Introduction: Although angiotensin II receptor blockers (ARBs) and Statins are known as plaque stabilizers with anti-inflammatory effects, the in vivo evidence is lacking in coronary arteries. In this study, we aimed to in vivo assess the serial effects of ARB/Statin on coronary-sized atheroma using our customized fully integrated optical coherence tomography (OCT)-near-infrared fluorescence (NIRF) structural-molecular imaging.
Methods and Results: Using balloon-injured New Zealand white rabbits, plaque at baseline was assessed by the OCT-NIRF imaging with a FDA approved NIRF emitting indocyanine green (ex/em 805/830 nm) to enhance lipid-rich inflamed plaque. After baseline imaging, rabbits were randomly divided into three groups; olmesartan (1mg/kg/day) vs. rosuvastatin (1mg/kg/day) vs. controls. The medications were given for 4 weeks, followed by serial in vivo imaging of the same plaque segments. NIRF signals of OCT-delineated lipid-rich plaques dramatically decreased in the ARB/Statin treated groups compared to the controls (p < 0.01, both), while less prominent in the ARB group than Statin treated group (Figure). Ex vivo fluorescence reflectance imaging, fluorescence microscopy and immunostainings of the corresponding sections well validated the in vivo findings, showing decreased macrophage and lipid content.

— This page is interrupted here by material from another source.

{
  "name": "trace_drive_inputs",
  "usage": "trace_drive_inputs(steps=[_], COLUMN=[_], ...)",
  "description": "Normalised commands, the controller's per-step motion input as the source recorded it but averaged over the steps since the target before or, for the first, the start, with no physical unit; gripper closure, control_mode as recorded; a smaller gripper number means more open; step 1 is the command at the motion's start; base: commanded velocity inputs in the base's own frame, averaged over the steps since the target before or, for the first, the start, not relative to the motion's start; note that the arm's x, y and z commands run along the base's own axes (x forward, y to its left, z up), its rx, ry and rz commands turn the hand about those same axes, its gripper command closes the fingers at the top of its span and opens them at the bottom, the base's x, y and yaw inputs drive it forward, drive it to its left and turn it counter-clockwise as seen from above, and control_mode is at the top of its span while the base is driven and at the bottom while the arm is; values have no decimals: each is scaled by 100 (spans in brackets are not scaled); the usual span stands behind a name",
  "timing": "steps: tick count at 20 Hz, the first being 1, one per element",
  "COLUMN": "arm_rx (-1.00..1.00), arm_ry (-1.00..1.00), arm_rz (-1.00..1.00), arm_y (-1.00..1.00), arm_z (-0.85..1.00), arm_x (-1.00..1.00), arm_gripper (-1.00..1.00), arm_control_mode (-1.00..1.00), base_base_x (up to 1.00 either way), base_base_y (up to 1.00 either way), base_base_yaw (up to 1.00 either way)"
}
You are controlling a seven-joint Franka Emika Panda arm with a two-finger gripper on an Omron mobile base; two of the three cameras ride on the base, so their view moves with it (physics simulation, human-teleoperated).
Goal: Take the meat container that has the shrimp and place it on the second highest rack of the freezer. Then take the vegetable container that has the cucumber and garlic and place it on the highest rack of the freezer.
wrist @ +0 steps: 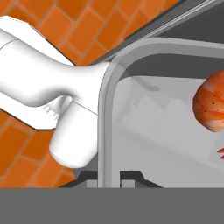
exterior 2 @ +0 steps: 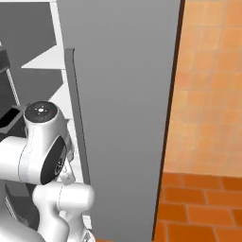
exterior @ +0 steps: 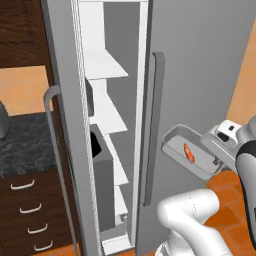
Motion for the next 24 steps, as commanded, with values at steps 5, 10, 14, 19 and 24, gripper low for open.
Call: trace_drive_inputs(steps=[5,10,14,19,24], arm_rx=[0,0,0,0,0], arm_ry=[0,0,0,0,-7], arm_rz=[0,0,0,0,1], arm_y=[0,0,0,0,-2], arm_z=[0,0,0,0,1], arm_x=[0,0,0,0,8], arm_gripper=[100,100,100,100,100], arm_control_mode=[100,100,100,100,-100], base_base_x=[37,26,27,31,37], base_base_y=[0,0,0,0,-5], base_base_yaw=[42,40,36,31,17])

Conclusions: By the integrated OCT-NIRF serial imaging, Statin and ARB showed robust plaque stabilizing effects in coronary-sized vessels via down-regulation of macrophage and lipid accumulation. Our highly translatable imaging strategy capable of evaluating the efficacy of medical intervention could play a pivotal role in personalized therapeutics.